## Work instructions
Pick each line containing the word "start" out of the data below.

------------------------------------------------

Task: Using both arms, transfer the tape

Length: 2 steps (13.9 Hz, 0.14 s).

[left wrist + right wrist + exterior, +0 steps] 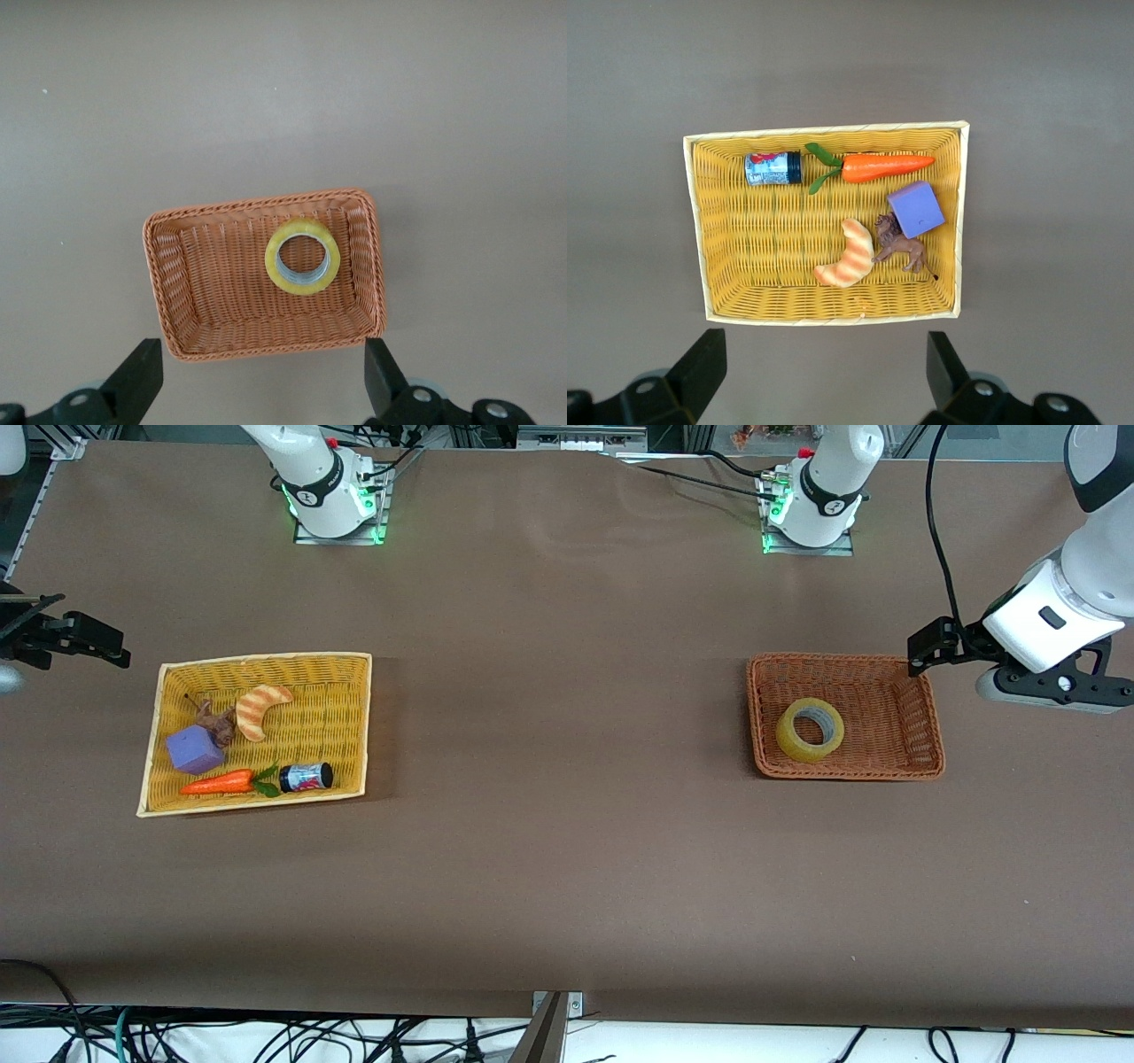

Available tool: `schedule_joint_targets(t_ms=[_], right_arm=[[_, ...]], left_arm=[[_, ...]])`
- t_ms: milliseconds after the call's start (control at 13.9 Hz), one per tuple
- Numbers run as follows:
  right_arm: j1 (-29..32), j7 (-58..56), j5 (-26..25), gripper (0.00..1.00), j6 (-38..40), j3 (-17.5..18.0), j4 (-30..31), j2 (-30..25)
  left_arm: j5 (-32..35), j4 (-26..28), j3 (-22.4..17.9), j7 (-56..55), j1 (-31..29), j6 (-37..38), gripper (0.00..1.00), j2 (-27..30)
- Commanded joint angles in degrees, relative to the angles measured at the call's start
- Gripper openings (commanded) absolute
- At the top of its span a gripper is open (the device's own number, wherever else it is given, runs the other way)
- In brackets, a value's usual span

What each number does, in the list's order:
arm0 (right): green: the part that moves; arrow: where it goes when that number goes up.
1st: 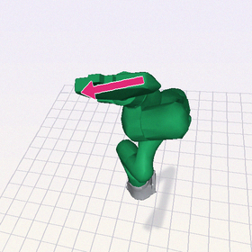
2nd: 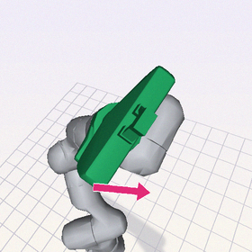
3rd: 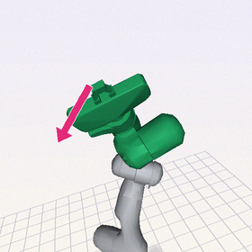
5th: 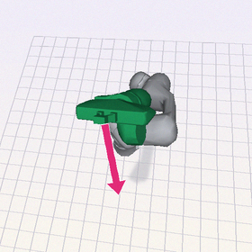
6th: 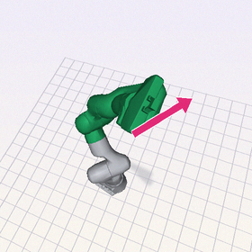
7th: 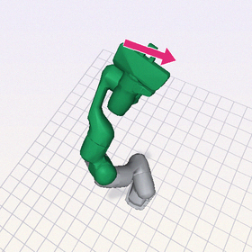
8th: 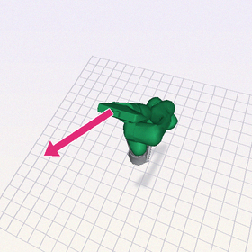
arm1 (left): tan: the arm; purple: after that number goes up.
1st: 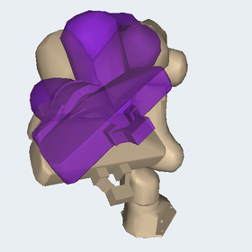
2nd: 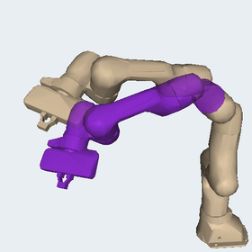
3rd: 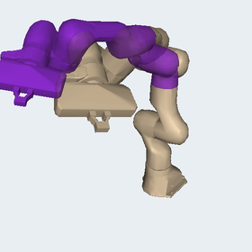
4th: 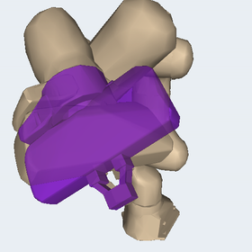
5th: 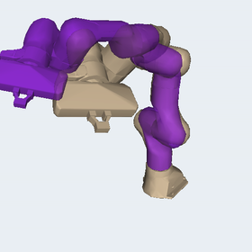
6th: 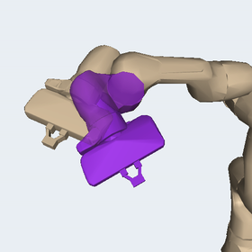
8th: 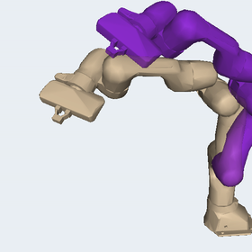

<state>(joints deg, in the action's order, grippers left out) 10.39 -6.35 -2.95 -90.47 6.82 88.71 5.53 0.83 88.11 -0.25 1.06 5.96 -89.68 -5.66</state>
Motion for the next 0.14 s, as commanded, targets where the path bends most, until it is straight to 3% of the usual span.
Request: schedule_joint_targets(t_ms=[0, 72], right_arm=[[0.07, 0.02, 0.32, 1.0, 0.56, 0.21, -1.34, 0.53], [0.07, 0.02, 0.32, 1.0, 0.56, 0.21, -1.34, 0.53]], left_arm=[[-1.27, -2.24, -0.19, -0.18, -0.33, 2.05, 1.0, -0.84], [-1.27, -2.24, -0.19, -0.27, -0.33, 2.05, 1.0, -0.84]])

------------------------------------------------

## Solved problem
- t_ms: milliseconds after the call's start (control at 13.9 Hz), one per tuple
- Commanded joint angles in degrees, relative to the angles measured at the call's start

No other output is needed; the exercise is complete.